Stored data:
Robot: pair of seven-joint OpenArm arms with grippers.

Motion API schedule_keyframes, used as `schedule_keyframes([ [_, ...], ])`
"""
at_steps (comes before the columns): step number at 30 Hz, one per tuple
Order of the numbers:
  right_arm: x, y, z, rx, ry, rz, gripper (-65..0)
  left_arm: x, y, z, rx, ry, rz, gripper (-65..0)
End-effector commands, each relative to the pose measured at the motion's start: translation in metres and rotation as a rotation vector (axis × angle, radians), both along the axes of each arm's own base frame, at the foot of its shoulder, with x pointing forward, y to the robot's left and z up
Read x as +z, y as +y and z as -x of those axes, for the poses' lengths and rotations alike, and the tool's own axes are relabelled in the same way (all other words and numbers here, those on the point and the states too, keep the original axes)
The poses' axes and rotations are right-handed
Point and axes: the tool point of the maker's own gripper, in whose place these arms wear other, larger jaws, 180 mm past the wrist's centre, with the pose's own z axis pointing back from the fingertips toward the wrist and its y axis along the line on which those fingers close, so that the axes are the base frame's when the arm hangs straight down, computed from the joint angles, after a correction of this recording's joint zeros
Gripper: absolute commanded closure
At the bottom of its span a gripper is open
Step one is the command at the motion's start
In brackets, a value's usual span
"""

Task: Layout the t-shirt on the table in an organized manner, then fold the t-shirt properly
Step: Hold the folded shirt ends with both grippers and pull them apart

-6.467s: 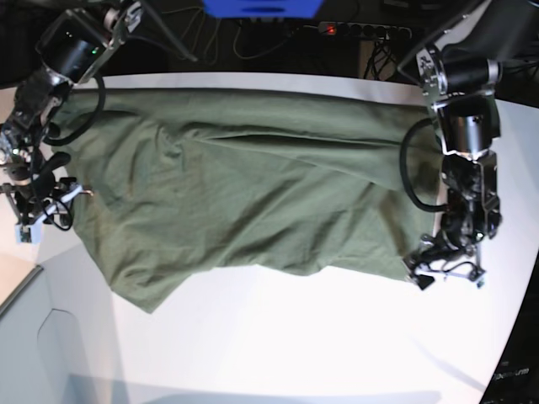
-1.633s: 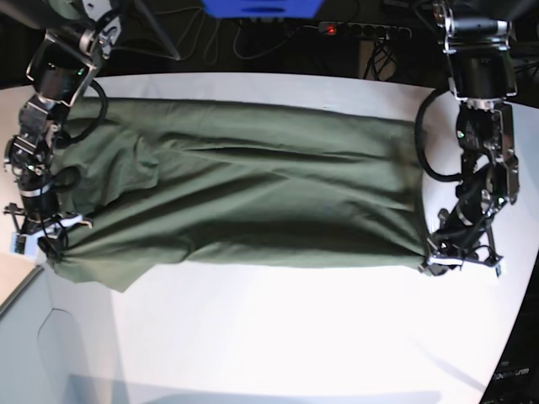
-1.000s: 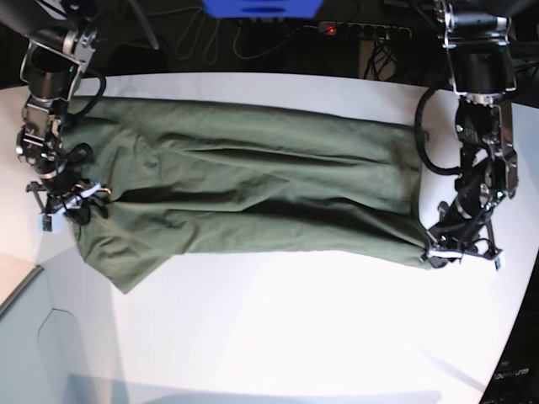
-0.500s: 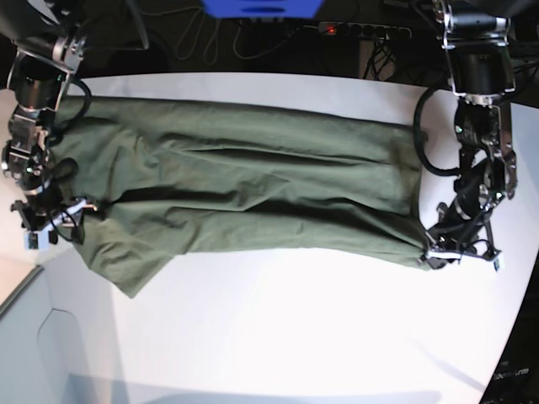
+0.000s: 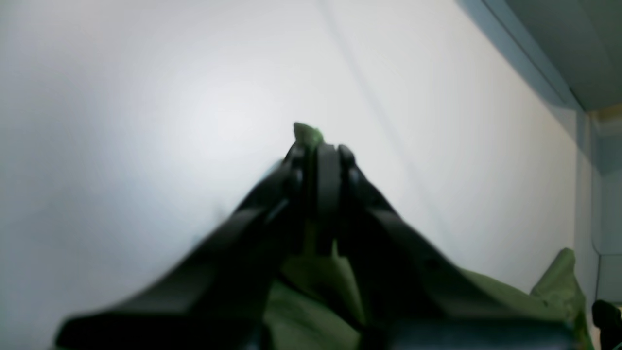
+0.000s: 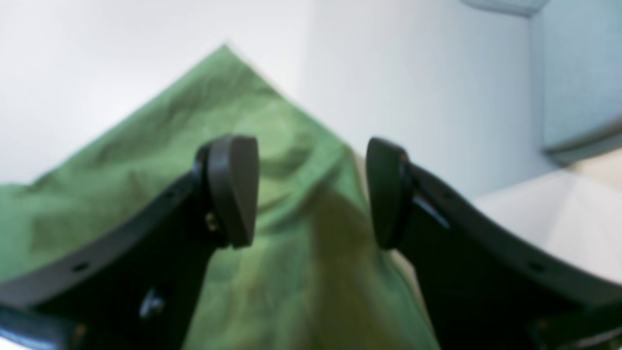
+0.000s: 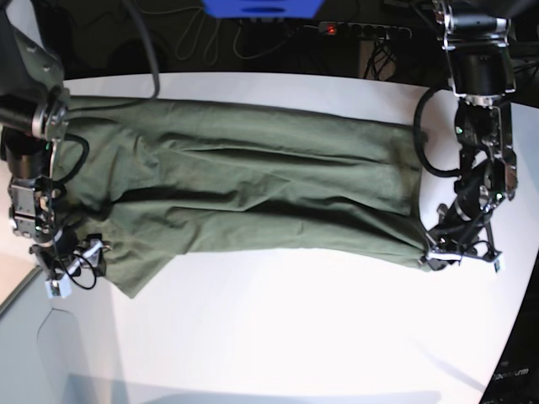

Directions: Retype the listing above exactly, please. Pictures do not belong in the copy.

Written response:
Robot: pair of seven-joint OpenArm arms with grippers.

Motion API schedule_keyframes, used as `schedule_keyframes([ [_, ...], ])`
"""
at_steps (comes before the columns): step number at 30 Hz, one per tuple
Order of the numbers:
  right_arm: x, y, z, rx, ry, rz, gripper (-65..0)
  left_arm: x, y, z, rx, ry, rz, gripper (-65..0)
End-effector commands, each relative to the pose measured at the motion's start: translation in metres and rotation as a rotation vector (axis × angle, radians), both along the axes of each arm's own base frame, at the foot of its shoulder, with x pointing forward, y to the robot's left and z up
Read x as +z, y as +y and z as -x of those axes, for the poses' lengths and rotations alike, and the tool's own axes are relabelled in the same way (all other words and numbers here, those on the point and the states too, keep the original axes)
The poses' axes and rotations are right-handed
Point and axes: the tool point of the maker's own gripper, in whose place these arms wear other, larger jaws, 180 mm past the wrist's centre, with the pose's own z axis pointing back from the fingertips toward the wrist and its y axis along the line on which those fingers close, so that the axes are the base frame's when the arm hangs straight down, computed from the joint angles, after a correction of this recording's joint zeros
Gripper: absolute commanded closure
At the bottom of its span a gripper is open
Step one is the command at the motion's start
In brackets, a value's usual span
"""

Task: Layout the t-shirt on the table in an organized manner, then fold the t-shirt properly
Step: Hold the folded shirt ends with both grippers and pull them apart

-6.467s: 
-1.633s: 
-1.000s: 
-0.500s: 
+0.000s: 
+0.000s: 
+0.000s: 

There is no additional output for this exercise.